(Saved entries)
§ §

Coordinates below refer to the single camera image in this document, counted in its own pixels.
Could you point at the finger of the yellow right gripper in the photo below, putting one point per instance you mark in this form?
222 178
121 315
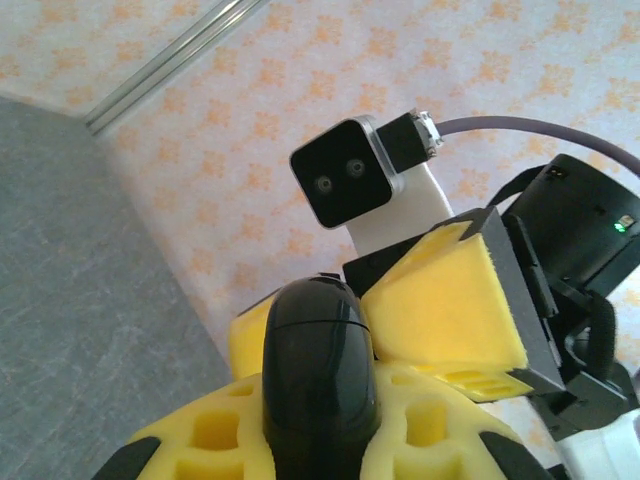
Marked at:
247 345
440 310

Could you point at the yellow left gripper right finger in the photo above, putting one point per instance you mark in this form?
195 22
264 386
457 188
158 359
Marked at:
450 450

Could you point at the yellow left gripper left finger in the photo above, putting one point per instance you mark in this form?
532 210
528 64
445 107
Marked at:
180 462

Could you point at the black earbud charging case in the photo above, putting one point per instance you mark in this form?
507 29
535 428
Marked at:
320 375

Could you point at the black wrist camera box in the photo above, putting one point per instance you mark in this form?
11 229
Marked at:
345 170

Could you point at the aluminium frame rail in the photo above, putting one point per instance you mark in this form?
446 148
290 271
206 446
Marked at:
170 55

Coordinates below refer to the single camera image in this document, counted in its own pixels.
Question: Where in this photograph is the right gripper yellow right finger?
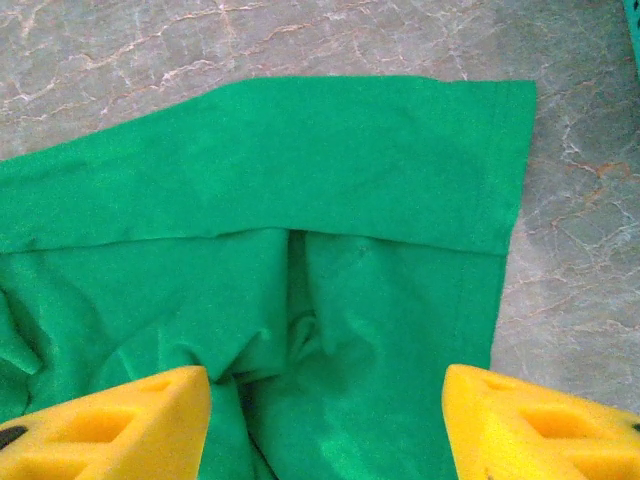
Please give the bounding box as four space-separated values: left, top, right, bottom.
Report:
442 363 640 480

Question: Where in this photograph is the teal plastic basket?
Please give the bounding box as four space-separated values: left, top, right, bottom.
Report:
622 0 640 86

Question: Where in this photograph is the green t-shirt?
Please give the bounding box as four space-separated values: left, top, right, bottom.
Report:
0 77 537 480

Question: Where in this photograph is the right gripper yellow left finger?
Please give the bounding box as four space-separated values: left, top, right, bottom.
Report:
0 364 214 480

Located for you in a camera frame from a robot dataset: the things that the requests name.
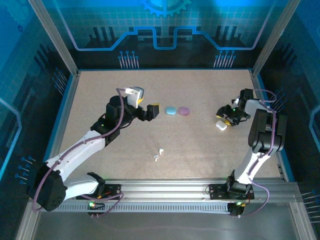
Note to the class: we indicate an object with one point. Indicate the black controller box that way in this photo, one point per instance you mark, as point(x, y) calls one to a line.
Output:
point(235, 211)
point(98, 207)

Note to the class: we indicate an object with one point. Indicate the blue earbud charging case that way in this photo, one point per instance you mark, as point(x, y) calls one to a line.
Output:
point(171, 110)

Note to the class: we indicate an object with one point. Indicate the aluminium lower frame rail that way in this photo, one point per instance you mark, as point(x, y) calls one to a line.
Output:
point(306, 231)
point(25, 231)

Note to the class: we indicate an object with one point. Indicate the white earbud charging case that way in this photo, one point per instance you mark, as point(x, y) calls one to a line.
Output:
point(221, 126)

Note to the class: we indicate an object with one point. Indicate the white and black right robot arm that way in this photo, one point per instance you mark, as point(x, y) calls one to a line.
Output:
point(253, 110)

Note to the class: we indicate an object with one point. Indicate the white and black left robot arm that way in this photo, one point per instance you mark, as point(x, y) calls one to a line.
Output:
point(75, 155)

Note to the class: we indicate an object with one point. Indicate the aluminium base beam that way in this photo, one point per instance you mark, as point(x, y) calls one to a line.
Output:
point(162, 188)

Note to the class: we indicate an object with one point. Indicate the purple earbud charging case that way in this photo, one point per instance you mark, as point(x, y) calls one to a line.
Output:
point(184, 111)

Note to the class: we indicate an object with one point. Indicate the aluminium frame post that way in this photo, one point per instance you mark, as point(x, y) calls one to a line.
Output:
point(56, 37)
point(274, 37)

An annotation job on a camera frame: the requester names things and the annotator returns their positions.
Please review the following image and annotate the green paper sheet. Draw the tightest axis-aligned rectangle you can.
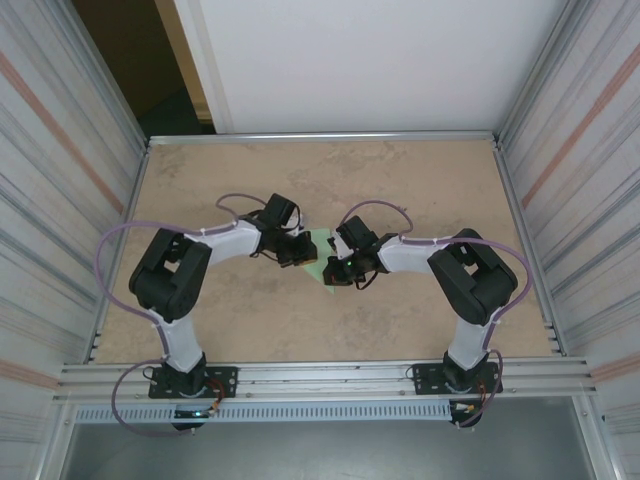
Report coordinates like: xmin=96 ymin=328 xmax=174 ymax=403
xmin=298 ymin=227 xmax=338 ymax=297

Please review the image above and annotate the grey metal shelf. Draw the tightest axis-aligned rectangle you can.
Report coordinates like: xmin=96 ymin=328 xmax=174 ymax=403
xmin=58 ymin=399 xmax=601 ymax=480

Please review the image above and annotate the black base connector module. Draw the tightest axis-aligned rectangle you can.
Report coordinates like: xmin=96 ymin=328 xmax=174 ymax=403
xmin=170 ymin=407 xmax=222 ymax=432
xmin=448 ymin=399 xmax=484 ymax=430

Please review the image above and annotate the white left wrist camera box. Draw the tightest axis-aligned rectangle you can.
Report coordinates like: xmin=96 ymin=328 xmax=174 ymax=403
xmin=285 ymin=210 xmax=308 ymax=237

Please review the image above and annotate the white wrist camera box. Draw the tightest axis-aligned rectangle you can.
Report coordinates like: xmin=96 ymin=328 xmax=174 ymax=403
xmin=285 ymin=210 xmax=308 ymax=237
xmin=326 ymin=233 xmax=352 ymax=260

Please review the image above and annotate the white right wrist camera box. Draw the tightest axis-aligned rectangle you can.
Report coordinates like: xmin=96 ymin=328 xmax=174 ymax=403
xmin=326 ymin=233 xmax=352 ymax=260

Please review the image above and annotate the wide aluminium mounting rail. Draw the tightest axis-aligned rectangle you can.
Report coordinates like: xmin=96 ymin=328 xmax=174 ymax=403
xmin=52 ymin=355 xmax=599 ymax=402

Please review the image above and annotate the aluminium frame crossbar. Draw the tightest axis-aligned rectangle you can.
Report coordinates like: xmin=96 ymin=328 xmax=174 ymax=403
xmin=146 ymin=130 xmax=503 ymax=147

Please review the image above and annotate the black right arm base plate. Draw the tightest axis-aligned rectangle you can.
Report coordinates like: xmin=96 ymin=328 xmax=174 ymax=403
xmin=411 ymin=361 xmax=503 ymax=397

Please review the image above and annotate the grey slotted cable duct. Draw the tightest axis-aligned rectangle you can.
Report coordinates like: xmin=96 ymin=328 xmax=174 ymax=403
xmin=72 ymin=402 xmax=455 ymax=424

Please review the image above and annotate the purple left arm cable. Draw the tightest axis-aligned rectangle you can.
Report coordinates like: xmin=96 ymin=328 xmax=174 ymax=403
xmin=94 ymin=192 xmax=274 ymax=441

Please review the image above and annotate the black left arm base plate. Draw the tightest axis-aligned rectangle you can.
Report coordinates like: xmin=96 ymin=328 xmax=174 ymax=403
xmin=147 ymin=365 xmax=238 ymax=400

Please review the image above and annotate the aluminium table side rail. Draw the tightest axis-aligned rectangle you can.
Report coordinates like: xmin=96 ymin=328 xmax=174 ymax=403
xmin=493 ymin=142 xmax=566 ymax=357
xmin=91 ymin=142 xmax=151 ymax=364

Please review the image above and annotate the beige door frame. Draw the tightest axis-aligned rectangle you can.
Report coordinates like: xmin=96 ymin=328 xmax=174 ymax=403
xmin=153 ymin=0 xmax=214 ymax=122

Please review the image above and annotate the aluminium frame post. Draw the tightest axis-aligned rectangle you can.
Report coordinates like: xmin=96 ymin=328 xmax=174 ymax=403
xmin=492 ymin=0 xmax=597 ymax=144
xmin=37 ymin=399 xmax=76 ymax=480
xmin=573 ymin=398 xmax=612 ymax=480
xmin=49 ymin=0 xmax=151 ymax=146

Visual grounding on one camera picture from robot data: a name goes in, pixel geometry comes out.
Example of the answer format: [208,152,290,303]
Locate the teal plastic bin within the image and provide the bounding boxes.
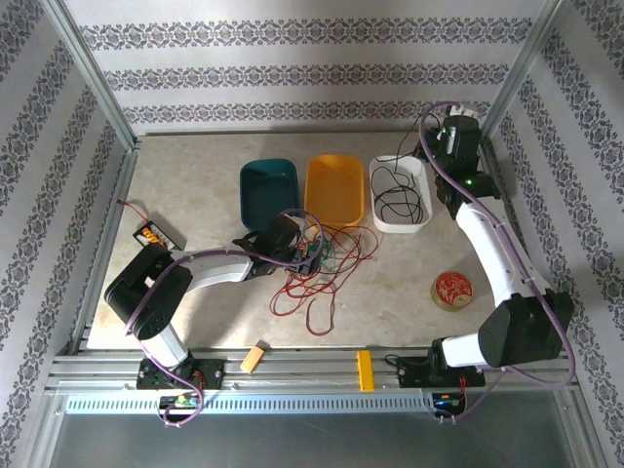
[239,158,301,235]

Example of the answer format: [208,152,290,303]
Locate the round tin with red lid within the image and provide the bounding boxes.
[429,271,475,312]

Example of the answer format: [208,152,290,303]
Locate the white plastic bin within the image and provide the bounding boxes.
[369,154,434,234]

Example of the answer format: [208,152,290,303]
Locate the aluminium extrusion frame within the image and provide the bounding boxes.
[42,0,610,468]

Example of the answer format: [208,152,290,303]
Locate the right small circuit board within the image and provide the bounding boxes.
[432,392,468,413]

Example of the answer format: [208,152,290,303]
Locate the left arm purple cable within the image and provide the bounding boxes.
[124,208,326,429]

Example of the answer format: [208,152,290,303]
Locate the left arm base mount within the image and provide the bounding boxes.
[136,358,228,391]

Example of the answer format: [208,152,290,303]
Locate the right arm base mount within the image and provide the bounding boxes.
[397,354,488,390]

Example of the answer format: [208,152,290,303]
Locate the orange plastic bin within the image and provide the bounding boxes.
[304,154,366,228]

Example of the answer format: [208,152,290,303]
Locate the grey slotted cable duct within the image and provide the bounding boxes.
[64,392,435,415]

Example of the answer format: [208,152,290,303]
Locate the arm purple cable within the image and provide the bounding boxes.
[124,208,326,429]
[418,100,577,426]

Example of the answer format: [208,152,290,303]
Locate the black tray with orange connectors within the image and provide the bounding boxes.
[132,221,189,251]

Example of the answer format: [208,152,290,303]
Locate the left small circuit board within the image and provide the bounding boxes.
[160,393,201,410]

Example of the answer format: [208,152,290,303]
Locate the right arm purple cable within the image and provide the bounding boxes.
[418,100,577,426]

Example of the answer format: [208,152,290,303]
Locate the small circuit board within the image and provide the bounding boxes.
[432,392,468,413]
[160,393,201,410]

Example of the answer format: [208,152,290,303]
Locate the orange wooden block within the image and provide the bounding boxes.
[240,340,268,375]

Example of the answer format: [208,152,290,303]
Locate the thin red lead wire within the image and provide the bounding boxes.
[119,199,153,225]

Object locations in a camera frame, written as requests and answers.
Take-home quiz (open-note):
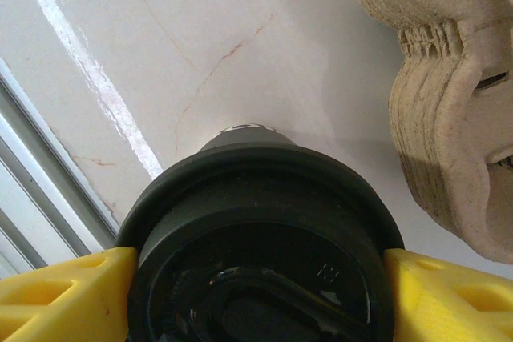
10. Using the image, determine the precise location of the stack of pulp cup carriers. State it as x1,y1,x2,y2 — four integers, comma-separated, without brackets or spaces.
340,0,513,265

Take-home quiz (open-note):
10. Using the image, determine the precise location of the aluminium frame rail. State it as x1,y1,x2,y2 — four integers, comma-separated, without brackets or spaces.
0,57,122,279

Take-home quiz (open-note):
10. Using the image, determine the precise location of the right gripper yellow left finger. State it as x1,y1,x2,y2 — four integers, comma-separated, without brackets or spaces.
0,246,139,342

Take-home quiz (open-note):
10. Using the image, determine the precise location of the black plastic cup lid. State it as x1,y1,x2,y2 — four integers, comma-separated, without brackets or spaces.
114,145,406,342

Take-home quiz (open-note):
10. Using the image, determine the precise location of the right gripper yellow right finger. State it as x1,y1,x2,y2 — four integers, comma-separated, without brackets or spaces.
382,247,513,342

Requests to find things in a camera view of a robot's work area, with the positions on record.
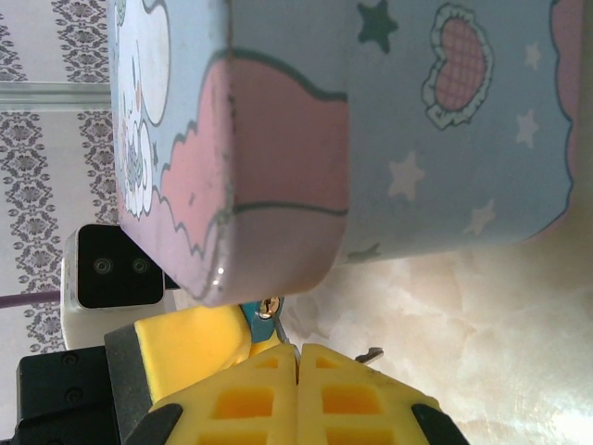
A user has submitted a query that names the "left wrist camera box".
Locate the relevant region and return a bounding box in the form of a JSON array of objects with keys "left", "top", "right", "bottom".
[{"left": 61, "top": 223, "right": 180, "bottom": 350}]

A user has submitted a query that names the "aluminium frame post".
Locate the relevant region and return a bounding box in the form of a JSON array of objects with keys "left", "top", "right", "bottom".
[{"left": 0, "top": 82, "right": 114, "bottom": 112}]

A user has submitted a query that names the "small teal padlock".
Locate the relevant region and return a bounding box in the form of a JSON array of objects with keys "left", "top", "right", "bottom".
[{"left": 239, "top": 295, "right": 285, "bottom": 347}]

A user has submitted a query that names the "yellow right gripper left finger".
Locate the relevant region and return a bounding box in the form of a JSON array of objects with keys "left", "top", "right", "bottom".
[{"left": 122, "top": 344, "right": 300, "bottom": 445}]

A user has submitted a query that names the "pastel cartoon tin box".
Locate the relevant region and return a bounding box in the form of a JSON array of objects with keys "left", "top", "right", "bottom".
[{"left": 106, "top": 0, "right": 593, "bottom": 310}]

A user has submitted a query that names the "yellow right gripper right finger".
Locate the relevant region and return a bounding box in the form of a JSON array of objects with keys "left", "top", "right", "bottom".
[{"left": 298, "top": 341, "right": 470, "bottom": 445}]

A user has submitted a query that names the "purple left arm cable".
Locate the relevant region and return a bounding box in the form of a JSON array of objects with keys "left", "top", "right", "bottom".
[{"left": 0, "top": 291, "right": 64, "bottom": 309}]

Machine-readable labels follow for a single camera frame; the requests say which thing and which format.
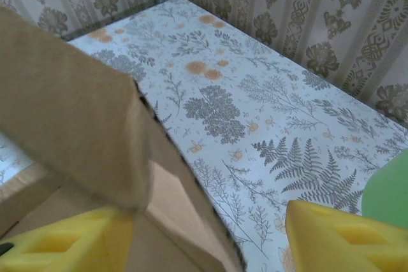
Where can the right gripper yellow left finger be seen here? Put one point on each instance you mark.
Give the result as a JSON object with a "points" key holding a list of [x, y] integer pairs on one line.
{"points": [[63, 243]]}

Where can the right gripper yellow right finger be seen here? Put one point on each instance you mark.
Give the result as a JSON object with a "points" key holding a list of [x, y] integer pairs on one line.
{"points": [[350, 243]]}

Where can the brown cardboard box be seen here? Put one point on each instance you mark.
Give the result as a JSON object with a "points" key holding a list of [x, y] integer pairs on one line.
{"points": [[79, 109]]}

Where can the green wine glass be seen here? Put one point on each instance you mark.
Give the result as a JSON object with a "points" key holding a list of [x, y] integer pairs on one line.
{"points": [[389, 195]]}

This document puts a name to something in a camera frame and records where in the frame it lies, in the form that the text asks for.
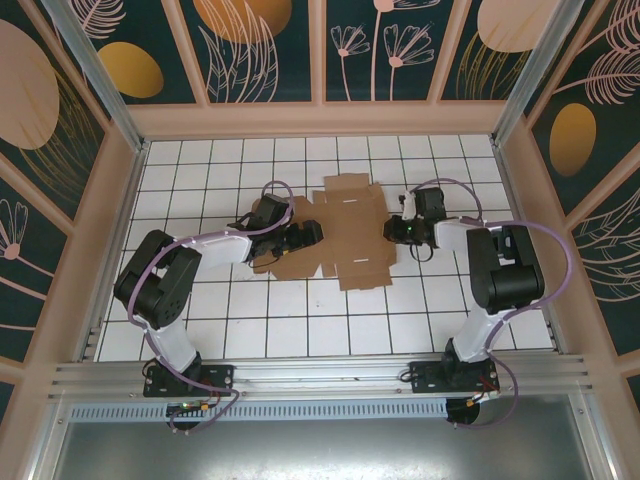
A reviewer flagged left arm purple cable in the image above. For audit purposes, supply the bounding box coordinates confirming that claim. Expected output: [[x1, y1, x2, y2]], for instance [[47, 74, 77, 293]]
[[127, 179, 296, 436]]

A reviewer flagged grey metal sheet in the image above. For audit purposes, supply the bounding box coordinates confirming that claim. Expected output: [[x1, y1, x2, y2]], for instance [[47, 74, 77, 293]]
[[29, 392, 619, 480]]

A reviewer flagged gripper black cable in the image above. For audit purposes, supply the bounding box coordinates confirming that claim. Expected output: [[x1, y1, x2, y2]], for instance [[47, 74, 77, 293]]
[[248, 249, 281, 269], [407, 242, 436, 264]]

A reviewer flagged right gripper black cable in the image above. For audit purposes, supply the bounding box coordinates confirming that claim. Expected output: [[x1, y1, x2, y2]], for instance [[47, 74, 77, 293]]
[[407, 242, 436, 264]]

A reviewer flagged aluminium mounting rail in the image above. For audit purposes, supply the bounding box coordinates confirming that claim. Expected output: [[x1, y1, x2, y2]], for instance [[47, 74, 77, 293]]
[[47, 353, 599, 401]]

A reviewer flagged brown cardboard box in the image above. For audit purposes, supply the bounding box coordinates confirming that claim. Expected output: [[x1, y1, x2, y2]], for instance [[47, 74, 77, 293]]
[[249, 172, 397, 293]]

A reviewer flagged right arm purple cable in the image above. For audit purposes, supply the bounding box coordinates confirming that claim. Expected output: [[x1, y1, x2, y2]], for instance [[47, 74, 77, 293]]
[[409, 178, 576, 431]]

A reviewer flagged aluminium corner post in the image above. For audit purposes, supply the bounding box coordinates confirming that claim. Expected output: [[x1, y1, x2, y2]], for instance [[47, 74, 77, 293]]
[[39, 0, 151, 154], [489, 0, 576, 146]]

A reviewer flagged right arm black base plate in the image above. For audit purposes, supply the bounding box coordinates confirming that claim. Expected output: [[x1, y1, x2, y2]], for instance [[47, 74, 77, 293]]
[[408, 359, 501, 396]]

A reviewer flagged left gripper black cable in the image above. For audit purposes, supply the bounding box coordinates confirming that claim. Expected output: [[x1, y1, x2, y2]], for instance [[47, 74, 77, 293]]
[[248, 249, 281, 269]]

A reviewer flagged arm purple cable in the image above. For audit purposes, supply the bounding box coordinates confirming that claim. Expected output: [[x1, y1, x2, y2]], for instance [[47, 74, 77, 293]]
[[127, 179, 296, 436], [409, 178, 576, 431]]

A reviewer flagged small green circuit board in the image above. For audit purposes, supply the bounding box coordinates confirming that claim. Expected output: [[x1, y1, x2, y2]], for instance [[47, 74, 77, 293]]
[[167, 399, 214, 416]]

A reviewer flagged slotted grey cable duct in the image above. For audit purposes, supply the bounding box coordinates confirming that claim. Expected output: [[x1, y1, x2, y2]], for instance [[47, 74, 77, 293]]
[[69, 398, 450, 422]]

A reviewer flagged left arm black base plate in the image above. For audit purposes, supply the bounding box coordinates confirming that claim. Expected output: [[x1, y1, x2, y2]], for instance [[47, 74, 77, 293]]
[[143, 363, 236, 399]]

§ §

» **ACTIVITY**
Filter the entries and keep only the lines holding "indicate".

» **SOLUTION TO THE PROBLEM**
Note to the class: we indicate an object with one point. Indicate the black controller box that way in this photo, one point per instance you mark, as point(x, y) calls one to a line.
Note to the class: we indicate an object with one point. Indicate the blue earbud charging case that way in this photo, one point per instance you mark, as point(x, y) calls one to a line.
Note to the class: we indicate an object with one point. Indicate the aluminium lower frame rail that way in this photo, one point per instance you mark, as point(x, y) calls one to a line.
Note to the class: we indicate an object with one point. Indicate the white earbud charging case that way in this photo, one point per instance you mark, as point(x, y) calls one to a line.
Note to the class: we indicate an object with one point. Indicate the white and black right robot arm that way in this photo, one point per instance you mark, as point(x, y) calls one to a line.
Note to the class: we indicate an object with one point. Indicate the white and black left robot arm that way in this photo, one point per instance you mark, as point(x, y) calls one to a line.
Note to the class: we indicate an object with one point. Indicate the aluminium base beam that way in this photo, one point per instance you mark, as point(x, y) calls one to a line.
Note to the class: we indicate an object with one point. Indicate the purple earbud charging case that way in this photo, one point per instance you mark, as point(x, y) calls one to a line.
Note to the class: we indicate an object with one point. Indicate the aluminium frame post that way in this photo, one point per instance you mark, as point(x, y) calls one to a line.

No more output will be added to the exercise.